Applicant's summary and conclusion

Validity criteria fulfilled:

yes

Interpretation of results:

not readily biodegradable

Conclusions:

The study was performed according to OECD TG301F and EU Method C.4-D (GLP) without deviations and therefore considered to be of the highest quality (reliability Klimisch 1). The validity criteria of the test system are fulfilled. Within 28 days, a degradation of 8% was determined for the test substance; the 10 day window criterion was not passed. Therefore, the test substance is considered to be not readily biodegradable.

Executive summary:

The study was conducted following OECD 301F / EU C.4-D under GLP on N,N-Dimethyl-N-(2-methacryloyloxyethyl)-N-(3-sulfopropyl)-ammonium betaine; (SPE)

Two experiments were performed. In the first experiment, the measuring heads showed leakages and therefore inconsistent data. Therefore, the experiment was repeated under the same conditions. The results of the first experiment are not stated in this report, but will be kept together with the other raw data in the GLP archive of the test facility.

The test item N,N-Dimethyl-N-(2-methacryloyloxyethyl)-N-(3-sulfopropyl)-ammonium betaine; (SPE) was tested using a concentration of 53 mg test item/L (equivalent to a theoretical oxygen demand of 100.15 mg O2/L). Activated sludge was used as inoculum. The test was left running for 28 days.

All validity criteria were met. The positive control reached the pass level of 60% on day 3 (criterion:<14).

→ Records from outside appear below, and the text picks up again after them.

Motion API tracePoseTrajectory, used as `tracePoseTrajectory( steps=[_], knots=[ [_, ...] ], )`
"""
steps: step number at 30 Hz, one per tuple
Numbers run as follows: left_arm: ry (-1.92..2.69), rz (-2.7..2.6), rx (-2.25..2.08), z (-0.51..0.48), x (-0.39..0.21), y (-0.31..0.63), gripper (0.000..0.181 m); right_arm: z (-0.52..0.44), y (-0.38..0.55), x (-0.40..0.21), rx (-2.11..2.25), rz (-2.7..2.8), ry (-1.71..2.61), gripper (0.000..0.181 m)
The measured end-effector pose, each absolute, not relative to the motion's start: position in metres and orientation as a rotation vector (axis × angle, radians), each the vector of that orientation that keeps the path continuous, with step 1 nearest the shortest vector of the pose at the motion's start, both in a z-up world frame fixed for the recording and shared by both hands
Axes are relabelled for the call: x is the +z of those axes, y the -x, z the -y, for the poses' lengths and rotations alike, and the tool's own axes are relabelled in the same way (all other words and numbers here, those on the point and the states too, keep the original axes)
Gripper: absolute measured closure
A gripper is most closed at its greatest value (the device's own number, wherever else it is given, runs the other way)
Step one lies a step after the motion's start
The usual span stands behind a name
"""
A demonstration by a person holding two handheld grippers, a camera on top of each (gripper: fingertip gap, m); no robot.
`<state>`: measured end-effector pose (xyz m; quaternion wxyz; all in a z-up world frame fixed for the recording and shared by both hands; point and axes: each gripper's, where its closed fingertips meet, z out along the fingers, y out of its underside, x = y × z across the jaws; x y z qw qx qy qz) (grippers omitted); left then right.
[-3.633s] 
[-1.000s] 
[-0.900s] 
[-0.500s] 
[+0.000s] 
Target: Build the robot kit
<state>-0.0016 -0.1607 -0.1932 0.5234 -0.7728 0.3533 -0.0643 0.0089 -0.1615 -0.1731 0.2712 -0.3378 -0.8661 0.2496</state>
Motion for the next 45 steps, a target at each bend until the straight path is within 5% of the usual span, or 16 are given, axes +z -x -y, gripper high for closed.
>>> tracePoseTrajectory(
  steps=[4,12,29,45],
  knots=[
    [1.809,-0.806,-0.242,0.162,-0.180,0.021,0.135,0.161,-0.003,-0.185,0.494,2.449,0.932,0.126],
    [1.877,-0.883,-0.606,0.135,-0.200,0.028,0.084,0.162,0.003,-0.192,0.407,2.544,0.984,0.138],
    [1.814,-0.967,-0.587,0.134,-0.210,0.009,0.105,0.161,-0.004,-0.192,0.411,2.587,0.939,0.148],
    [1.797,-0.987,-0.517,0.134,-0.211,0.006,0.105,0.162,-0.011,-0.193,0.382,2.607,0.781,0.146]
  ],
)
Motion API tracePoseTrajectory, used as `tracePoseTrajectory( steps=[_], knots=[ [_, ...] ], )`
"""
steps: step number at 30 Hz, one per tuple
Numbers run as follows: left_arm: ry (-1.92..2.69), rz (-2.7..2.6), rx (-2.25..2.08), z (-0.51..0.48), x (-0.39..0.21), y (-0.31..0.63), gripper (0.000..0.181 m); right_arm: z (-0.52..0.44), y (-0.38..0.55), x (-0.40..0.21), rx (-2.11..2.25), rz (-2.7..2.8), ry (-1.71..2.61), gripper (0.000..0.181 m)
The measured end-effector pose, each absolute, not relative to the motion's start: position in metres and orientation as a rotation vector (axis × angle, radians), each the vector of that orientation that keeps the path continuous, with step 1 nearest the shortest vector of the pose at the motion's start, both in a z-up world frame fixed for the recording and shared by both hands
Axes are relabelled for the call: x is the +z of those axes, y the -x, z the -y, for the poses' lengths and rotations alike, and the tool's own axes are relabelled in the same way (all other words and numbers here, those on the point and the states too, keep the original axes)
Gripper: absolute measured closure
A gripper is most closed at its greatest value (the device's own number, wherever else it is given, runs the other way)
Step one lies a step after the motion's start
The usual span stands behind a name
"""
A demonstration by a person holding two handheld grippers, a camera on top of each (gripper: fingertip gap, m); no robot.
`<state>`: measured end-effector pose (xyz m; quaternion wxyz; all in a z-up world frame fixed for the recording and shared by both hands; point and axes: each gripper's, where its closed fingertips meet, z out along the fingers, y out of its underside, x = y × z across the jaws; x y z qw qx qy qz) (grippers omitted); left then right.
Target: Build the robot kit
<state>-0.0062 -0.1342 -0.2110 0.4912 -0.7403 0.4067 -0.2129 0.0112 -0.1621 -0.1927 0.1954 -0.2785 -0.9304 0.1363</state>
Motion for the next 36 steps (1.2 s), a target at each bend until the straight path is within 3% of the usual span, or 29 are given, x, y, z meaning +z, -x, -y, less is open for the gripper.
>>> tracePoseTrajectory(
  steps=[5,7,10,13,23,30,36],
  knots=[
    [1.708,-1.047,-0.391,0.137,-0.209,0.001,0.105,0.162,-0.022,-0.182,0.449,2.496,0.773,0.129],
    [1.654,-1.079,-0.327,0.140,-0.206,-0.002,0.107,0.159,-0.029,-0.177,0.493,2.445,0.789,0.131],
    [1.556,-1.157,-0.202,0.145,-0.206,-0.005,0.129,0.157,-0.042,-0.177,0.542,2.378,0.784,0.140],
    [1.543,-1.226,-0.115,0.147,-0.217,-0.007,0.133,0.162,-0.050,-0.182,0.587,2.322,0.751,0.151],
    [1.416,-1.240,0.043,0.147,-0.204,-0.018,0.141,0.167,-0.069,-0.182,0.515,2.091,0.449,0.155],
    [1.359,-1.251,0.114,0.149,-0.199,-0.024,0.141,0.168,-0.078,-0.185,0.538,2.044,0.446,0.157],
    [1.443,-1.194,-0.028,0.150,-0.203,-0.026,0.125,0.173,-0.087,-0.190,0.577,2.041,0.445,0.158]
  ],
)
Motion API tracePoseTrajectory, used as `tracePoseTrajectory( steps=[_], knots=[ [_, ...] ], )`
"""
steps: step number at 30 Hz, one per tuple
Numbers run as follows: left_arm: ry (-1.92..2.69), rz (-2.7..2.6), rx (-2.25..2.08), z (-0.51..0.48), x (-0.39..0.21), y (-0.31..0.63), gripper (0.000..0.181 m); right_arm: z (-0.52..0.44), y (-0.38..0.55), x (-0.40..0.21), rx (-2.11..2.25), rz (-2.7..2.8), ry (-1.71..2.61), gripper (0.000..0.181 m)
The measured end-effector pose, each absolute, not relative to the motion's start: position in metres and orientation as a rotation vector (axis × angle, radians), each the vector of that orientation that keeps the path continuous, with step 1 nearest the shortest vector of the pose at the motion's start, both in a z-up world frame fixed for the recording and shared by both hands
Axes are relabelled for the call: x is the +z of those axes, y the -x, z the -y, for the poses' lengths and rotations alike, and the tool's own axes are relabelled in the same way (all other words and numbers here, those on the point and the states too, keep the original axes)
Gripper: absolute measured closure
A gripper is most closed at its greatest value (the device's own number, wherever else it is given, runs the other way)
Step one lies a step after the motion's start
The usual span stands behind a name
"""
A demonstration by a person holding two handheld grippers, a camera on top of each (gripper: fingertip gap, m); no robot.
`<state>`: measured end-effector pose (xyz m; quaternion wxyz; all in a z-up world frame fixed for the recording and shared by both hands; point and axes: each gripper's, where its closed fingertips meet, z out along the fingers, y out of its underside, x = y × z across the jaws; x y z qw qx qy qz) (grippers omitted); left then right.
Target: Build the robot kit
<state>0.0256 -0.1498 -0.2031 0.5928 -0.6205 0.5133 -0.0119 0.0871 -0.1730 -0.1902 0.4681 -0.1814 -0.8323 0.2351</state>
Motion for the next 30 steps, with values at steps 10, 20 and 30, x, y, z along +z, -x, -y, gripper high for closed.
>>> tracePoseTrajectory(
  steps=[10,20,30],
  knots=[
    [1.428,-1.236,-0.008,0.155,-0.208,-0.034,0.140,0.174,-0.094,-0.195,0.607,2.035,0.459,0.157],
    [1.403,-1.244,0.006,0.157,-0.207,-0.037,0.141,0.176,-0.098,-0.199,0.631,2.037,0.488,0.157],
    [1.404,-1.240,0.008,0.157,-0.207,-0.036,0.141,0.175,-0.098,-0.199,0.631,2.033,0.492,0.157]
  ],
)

The following data could be determined for the test item N,N-Dimethyl-N-(2-methacryloyloxyethyl)-N-(3-sulfopropyl)-ammonium betaine; (SPE):

Lag phase: not detected

10-day-window:not detected

degradation at the end of 10-day-window: none

degradation at the end of the test: 8 %

Therefore, regardless of the 10-day-window, N,N-Dimethyl-N-(2-methacryloyloxyethyl)-N-(3-sulfopropyl)-ammonium betaine; (SPE) is classified as not readily biodegradable following OECD 301F/EU C.4-D.